A captura do Estado pelo crime organizado não acontece de uma única vez. Ela avança lentamente. Primeiro ocupa bairros. Depois prefeituras. Mais tarde assembleias. Por fim, aproxima-se do coração das instituições nacionais. Quando a sociedade percebe, o combate deixa de ser contra criminosos armados. Passa a ser contra estruturas inteiras de poder. E talvez esse seja o maior alerta que as eleições de 2026 deixam ao Brasil.

O verdadeiro adversário da democracia não é apenas o candidato de quem discordamos. É qualquer projeto de poder que normalize a convivência entre política e criminalidade, trate investigações como perseguição e transforme instituições públicas em escudos particulares.
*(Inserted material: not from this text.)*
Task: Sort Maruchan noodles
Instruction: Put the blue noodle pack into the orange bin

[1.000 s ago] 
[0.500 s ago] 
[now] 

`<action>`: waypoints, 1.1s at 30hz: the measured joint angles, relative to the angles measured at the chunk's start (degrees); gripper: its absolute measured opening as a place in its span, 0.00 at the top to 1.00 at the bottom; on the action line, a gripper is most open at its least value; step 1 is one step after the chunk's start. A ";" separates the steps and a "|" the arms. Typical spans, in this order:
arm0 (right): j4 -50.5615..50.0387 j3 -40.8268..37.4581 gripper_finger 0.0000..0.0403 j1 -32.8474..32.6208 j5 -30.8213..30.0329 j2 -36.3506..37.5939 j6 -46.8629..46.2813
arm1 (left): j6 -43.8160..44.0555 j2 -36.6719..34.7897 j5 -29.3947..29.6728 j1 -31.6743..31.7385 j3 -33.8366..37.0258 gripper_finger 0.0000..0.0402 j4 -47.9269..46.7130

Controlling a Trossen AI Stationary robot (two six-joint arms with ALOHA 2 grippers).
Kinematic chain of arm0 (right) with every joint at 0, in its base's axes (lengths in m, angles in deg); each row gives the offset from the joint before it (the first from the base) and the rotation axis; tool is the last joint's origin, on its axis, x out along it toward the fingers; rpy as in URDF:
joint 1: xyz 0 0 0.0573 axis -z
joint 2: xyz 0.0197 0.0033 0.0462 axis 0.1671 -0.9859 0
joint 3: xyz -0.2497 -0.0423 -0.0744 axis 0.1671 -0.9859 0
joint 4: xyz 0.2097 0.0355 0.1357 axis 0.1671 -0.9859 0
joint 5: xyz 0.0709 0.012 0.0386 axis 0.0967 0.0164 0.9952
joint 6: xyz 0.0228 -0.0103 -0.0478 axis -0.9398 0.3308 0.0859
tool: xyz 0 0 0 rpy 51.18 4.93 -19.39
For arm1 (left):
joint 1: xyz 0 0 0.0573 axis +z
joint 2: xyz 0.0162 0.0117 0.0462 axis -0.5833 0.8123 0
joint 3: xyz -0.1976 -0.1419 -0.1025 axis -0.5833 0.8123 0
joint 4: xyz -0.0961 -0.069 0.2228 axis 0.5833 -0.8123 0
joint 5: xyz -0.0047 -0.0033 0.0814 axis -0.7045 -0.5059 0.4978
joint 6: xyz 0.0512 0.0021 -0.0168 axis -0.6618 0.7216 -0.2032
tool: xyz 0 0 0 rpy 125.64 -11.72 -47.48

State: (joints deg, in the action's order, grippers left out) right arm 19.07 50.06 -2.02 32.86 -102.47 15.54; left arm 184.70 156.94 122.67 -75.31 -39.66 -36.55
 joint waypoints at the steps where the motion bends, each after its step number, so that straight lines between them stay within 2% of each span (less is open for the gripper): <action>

Porque, quando o crime organizado deixa de procurar políticos e passa a produzir políticos, não é apenas uma eleição que está em risco. É a própria República. 

3 comentários

  1. Sofremos mtooo na Ditadura..a duras penas e perdas de Mtas vidas conquistamos a Democracia…e ela perdeu o Respeito a cada dia com o Crime “Organizado” em todas as áreas…existem interesses financeiros prá que ele prospere…Haja Espírito Democrático para sobrevivermos a esse horror…triste e revoltante….😡😥

  2. Parabéns pelo conteúdo. Realmente estamos diante de uma situação muito difícil . Visualizo muito essa situação, mas acredito que ainda temos alguém a frente deste governo.